Exercise.
Copy every line below that has the word "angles" in it.

Material provided.
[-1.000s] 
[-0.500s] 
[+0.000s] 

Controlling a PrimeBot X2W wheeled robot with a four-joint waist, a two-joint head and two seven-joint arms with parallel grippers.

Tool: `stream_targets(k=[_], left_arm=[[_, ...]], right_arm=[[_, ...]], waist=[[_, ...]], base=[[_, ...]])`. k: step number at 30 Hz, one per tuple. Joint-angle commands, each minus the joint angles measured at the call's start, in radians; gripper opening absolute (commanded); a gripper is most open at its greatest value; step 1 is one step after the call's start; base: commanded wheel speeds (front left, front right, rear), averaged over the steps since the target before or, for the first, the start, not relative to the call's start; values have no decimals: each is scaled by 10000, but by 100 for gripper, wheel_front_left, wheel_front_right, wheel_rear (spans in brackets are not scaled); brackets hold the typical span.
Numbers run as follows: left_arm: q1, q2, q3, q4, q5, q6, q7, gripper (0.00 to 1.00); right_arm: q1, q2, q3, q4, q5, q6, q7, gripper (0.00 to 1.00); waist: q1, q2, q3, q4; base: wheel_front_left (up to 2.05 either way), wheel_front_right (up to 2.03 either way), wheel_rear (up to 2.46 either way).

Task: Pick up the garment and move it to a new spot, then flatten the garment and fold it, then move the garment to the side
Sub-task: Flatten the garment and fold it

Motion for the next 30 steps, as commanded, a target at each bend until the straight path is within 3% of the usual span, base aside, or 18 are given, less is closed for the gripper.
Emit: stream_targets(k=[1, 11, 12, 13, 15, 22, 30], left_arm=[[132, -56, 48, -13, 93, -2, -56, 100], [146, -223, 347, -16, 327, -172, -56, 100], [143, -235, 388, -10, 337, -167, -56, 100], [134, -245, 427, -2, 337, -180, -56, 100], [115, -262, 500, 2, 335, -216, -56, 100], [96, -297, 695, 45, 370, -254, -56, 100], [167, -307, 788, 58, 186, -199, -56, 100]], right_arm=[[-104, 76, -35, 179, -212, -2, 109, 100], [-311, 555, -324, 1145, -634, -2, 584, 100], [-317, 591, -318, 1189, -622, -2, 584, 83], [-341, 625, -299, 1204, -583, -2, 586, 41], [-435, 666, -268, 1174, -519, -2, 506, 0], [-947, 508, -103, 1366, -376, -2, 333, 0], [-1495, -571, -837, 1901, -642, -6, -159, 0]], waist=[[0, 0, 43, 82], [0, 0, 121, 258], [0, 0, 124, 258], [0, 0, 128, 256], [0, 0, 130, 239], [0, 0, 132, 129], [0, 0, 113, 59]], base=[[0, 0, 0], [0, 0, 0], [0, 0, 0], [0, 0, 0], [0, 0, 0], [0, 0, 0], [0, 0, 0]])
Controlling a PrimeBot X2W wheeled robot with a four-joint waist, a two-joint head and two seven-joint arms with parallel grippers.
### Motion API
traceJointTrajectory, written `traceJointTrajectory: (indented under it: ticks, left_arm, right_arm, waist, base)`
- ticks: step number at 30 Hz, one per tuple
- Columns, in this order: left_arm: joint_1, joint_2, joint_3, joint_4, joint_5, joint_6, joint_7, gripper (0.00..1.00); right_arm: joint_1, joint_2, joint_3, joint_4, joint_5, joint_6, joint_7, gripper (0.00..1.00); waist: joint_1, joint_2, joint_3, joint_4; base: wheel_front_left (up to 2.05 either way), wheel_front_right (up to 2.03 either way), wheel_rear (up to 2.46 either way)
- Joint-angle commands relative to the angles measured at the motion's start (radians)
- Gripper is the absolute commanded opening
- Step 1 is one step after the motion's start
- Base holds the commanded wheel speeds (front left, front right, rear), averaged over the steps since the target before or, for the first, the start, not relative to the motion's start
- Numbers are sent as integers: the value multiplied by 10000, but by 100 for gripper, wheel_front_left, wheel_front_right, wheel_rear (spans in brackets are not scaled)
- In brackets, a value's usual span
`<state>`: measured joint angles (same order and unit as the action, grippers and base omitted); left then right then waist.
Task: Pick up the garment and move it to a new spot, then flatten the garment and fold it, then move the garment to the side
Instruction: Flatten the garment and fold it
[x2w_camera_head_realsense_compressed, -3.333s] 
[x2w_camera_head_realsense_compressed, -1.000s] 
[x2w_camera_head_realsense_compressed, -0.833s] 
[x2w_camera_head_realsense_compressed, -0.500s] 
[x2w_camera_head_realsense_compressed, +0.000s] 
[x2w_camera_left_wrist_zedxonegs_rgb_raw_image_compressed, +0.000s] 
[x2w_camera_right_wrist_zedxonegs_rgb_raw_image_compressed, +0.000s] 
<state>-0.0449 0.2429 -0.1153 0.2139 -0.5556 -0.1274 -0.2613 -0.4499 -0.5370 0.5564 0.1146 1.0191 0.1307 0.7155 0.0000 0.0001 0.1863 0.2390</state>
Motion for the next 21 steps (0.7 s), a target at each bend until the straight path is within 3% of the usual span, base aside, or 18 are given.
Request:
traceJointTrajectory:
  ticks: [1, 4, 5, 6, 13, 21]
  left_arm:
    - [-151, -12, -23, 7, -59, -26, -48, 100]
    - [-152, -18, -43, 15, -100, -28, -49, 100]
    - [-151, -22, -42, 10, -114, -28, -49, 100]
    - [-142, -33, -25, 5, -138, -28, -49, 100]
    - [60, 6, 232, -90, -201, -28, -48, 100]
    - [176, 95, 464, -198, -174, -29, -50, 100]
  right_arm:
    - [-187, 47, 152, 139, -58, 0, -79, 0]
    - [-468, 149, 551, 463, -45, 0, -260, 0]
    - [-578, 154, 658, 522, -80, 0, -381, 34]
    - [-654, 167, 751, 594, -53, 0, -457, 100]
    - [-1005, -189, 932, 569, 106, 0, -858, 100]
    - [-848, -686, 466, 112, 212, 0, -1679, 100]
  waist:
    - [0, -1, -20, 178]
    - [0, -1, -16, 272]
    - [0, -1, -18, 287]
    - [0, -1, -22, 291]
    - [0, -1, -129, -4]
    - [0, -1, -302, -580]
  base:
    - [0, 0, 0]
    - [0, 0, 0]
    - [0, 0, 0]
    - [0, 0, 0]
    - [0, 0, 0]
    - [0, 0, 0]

Expected output.
Tool: `stream_targets(k=[_], left_arm=[[_, ...]], right_arm=[[_, ...]], waist=[[_, ...]], base=[[_, ...]])`. k: step number at 30 Hz, one per tuple. Joint-angle commands, each minus the joint angles measured at the call's start, in radians; gripper opening absolute (commanded); a gripper is most open at its greatest value; step 1 is one step after the call's start; base: commanded wheel speeds (front left, front right, rear), averaged over the steps since the target before or, for the first, the start, not relative to the call's start; values have no decimals: each is scaled by 10000, but by 100 for gripper, wheel_front_left, wheel_front_right, wheel_rear (spans in brackets are not scaled); brackets hold the typical span.
- Joint-angle commands relative to the angles measured at the motion's start (radians)
`<state>`: measured joint angles (same order and unit as the action, grippers and base omitted); left then right then waist.

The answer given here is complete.